— Problem statement —
Across the entries below, determine how many lines include the word "origin". State only the resulting number.

— Stored items —
◆ ◆ ◆ ◆ ◆

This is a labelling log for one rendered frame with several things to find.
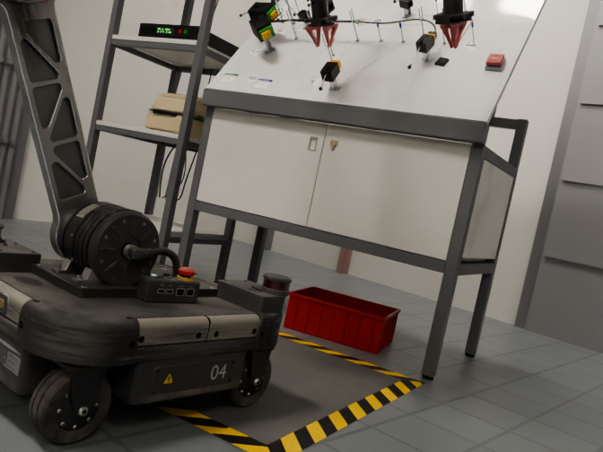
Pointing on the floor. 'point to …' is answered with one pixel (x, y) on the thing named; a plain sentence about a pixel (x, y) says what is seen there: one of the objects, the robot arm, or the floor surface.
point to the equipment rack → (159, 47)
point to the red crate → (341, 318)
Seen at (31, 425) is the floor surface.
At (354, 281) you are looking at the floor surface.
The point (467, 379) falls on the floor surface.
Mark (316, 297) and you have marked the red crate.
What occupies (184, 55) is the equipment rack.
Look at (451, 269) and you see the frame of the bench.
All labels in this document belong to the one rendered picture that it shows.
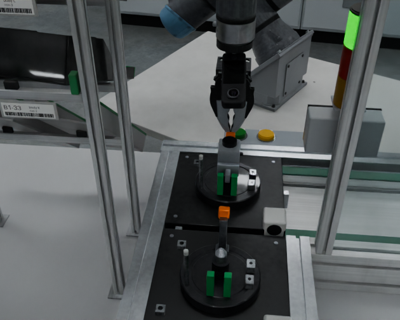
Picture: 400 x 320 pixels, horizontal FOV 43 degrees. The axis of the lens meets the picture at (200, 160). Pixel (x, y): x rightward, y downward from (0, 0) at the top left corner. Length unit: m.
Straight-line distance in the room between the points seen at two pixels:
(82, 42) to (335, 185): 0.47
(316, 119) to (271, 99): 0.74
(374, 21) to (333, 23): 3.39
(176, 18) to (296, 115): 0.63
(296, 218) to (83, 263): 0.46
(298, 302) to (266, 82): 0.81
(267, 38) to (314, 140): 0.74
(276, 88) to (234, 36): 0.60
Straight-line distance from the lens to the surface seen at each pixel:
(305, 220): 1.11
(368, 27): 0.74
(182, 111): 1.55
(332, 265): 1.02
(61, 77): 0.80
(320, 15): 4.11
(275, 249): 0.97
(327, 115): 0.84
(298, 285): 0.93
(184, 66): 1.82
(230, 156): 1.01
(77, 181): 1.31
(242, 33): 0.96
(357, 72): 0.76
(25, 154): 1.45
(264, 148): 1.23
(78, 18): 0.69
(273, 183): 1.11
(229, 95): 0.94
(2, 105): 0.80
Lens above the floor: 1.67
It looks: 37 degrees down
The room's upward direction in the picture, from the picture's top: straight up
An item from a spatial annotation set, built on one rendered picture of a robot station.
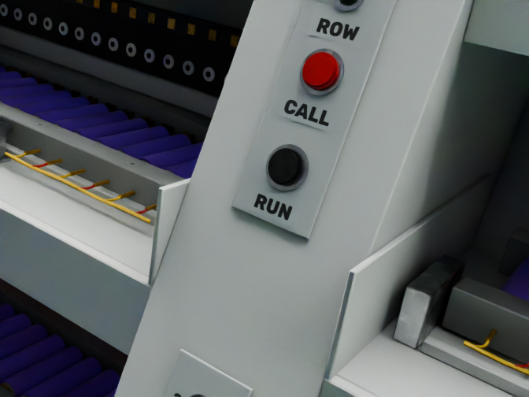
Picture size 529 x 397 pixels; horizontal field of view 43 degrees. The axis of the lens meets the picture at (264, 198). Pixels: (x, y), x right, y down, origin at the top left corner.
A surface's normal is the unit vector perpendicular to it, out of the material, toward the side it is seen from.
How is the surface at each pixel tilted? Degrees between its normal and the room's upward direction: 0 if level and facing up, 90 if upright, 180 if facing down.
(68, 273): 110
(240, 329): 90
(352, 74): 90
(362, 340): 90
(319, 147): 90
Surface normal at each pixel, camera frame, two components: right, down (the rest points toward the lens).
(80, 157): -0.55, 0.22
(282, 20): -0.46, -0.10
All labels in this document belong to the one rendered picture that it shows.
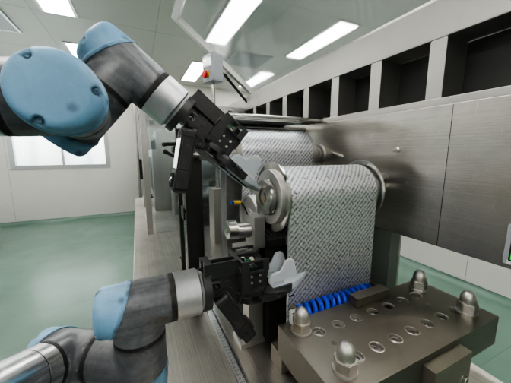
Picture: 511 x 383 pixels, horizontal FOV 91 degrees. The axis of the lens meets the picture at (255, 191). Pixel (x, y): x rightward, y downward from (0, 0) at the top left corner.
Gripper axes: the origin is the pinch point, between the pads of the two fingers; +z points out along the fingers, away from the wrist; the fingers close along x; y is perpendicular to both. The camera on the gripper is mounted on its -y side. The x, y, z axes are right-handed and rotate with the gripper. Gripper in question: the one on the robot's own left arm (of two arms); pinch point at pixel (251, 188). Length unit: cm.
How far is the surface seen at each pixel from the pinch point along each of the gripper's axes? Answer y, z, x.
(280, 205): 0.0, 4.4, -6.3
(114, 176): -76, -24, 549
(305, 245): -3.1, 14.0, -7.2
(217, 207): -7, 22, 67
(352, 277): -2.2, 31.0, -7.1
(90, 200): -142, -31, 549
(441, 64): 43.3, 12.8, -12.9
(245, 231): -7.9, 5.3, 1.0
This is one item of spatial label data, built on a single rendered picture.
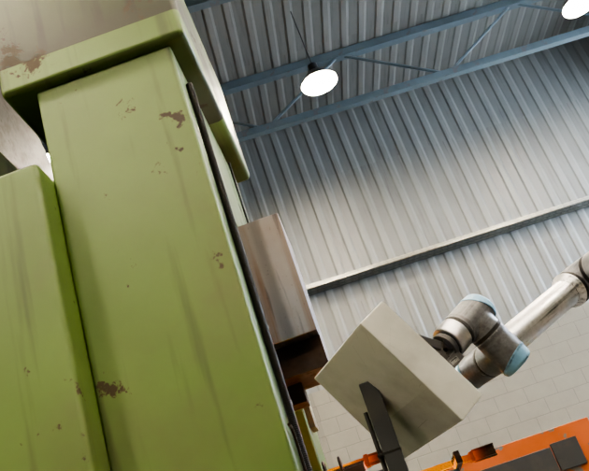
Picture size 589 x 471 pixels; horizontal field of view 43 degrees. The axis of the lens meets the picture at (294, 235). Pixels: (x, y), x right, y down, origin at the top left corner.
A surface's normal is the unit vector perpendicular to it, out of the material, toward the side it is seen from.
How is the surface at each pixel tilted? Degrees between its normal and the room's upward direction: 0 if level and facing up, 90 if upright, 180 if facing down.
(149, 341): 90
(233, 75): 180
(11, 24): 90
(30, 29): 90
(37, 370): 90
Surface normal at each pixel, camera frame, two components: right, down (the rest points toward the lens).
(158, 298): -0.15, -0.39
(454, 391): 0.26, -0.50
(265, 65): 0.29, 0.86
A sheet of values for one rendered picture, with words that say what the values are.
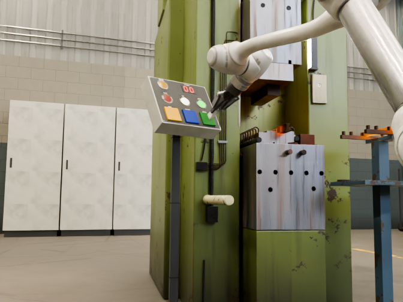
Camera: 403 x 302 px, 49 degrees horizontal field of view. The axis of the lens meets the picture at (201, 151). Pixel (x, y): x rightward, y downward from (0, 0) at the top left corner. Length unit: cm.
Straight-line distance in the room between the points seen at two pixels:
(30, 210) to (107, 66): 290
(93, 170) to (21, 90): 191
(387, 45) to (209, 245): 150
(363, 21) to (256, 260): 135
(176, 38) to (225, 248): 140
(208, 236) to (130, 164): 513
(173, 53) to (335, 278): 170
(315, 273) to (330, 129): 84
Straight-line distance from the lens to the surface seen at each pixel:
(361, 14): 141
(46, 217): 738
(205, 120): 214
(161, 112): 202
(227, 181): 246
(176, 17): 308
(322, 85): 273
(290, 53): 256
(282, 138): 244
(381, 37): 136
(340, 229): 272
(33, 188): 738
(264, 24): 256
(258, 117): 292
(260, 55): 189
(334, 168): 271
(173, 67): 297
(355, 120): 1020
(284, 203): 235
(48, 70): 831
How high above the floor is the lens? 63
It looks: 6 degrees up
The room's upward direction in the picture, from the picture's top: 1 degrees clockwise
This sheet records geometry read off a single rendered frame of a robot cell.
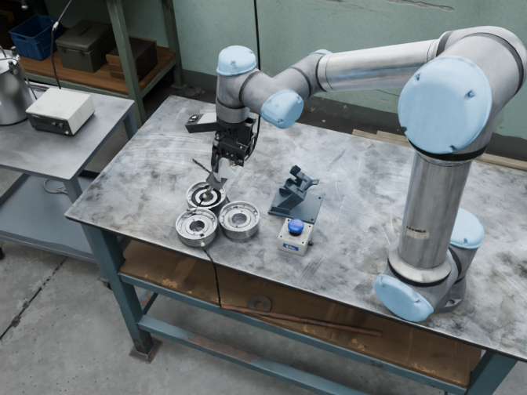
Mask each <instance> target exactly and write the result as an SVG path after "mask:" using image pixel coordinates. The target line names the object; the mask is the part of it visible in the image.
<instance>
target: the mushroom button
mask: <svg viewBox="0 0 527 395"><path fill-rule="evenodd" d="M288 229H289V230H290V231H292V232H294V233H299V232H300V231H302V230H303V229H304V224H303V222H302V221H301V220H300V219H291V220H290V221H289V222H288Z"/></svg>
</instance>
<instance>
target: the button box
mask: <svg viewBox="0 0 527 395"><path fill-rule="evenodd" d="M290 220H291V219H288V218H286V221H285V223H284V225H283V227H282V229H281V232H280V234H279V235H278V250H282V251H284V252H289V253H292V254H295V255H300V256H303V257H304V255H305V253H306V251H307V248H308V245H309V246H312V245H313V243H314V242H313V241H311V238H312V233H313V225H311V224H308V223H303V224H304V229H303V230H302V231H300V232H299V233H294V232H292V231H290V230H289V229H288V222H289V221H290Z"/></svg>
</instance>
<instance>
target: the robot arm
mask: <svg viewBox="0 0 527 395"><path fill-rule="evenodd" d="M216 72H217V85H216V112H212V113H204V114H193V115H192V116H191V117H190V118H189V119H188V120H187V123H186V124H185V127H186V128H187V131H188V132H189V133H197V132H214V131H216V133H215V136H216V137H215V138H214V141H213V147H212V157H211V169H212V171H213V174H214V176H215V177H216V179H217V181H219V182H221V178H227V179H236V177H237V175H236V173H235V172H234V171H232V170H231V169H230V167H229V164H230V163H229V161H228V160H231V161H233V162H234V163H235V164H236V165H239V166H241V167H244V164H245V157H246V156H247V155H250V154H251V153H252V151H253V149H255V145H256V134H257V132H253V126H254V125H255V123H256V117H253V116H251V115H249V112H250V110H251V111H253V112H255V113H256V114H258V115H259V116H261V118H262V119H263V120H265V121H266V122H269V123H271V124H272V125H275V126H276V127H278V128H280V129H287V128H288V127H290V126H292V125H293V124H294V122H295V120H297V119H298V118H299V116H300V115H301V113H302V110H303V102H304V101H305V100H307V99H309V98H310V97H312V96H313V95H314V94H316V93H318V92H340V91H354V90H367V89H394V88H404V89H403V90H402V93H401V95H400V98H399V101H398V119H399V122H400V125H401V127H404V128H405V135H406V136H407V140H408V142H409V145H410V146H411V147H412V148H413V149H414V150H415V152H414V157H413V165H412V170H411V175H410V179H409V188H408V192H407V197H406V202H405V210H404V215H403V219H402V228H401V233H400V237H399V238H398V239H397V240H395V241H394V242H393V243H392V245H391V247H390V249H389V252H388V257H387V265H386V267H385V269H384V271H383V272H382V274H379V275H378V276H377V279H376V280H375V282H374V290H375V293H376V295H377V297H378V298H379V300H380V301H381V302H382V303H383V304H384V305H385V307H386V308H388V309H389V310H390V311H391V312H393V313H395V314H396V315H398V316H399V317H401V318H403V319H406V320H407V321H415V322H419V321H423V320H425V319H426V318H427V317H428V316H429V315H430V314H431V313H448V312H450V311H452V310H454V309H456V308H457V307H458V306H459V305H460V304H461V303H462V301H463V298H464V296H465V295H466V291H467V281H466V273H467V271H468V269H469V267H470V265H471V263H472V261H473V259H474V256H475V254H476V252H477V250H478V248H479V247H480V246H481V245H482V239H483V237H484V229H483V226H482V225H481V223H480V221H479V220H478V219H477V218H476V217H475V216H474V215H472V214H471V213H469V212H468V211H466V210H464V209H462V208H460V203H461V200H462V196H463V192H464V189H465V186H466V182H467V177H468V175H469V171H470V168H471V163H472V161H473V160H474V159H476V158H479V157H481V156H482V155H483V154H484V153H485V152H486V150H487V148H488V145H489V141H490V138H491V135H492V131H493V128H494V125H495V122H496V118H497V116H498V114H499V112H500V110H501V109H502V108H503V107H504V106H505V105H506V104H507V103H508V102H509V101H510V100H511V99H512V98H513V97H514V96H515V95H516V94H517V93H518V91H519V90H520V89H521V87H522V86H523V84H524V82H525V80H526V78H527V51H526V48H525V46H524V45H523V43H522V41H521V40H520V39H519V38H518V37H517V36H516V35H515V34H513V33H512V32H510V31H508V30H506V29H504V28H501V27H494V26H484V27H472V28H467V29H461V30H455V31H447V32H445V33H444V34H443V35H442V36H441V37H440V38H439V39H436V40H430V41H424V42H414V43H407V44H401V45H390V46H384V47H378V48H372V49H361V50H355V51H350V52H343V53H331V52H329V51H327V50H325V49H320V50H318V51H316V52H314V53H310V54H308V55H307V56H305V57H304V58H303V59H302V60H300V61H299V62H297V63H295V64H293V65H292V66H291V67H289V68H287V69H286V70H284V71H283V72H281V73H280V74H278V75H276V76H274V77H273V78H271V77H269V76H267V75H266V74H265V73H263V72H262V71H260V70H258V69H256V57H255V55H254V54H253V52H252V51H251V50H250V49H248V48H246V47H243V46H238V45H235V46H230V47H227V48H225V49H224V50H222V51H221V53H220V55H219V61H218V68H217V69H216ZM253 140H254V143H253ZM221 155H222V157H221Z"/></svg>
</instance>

◆ ◆ ◆ ◆ ◆

— Task output —
3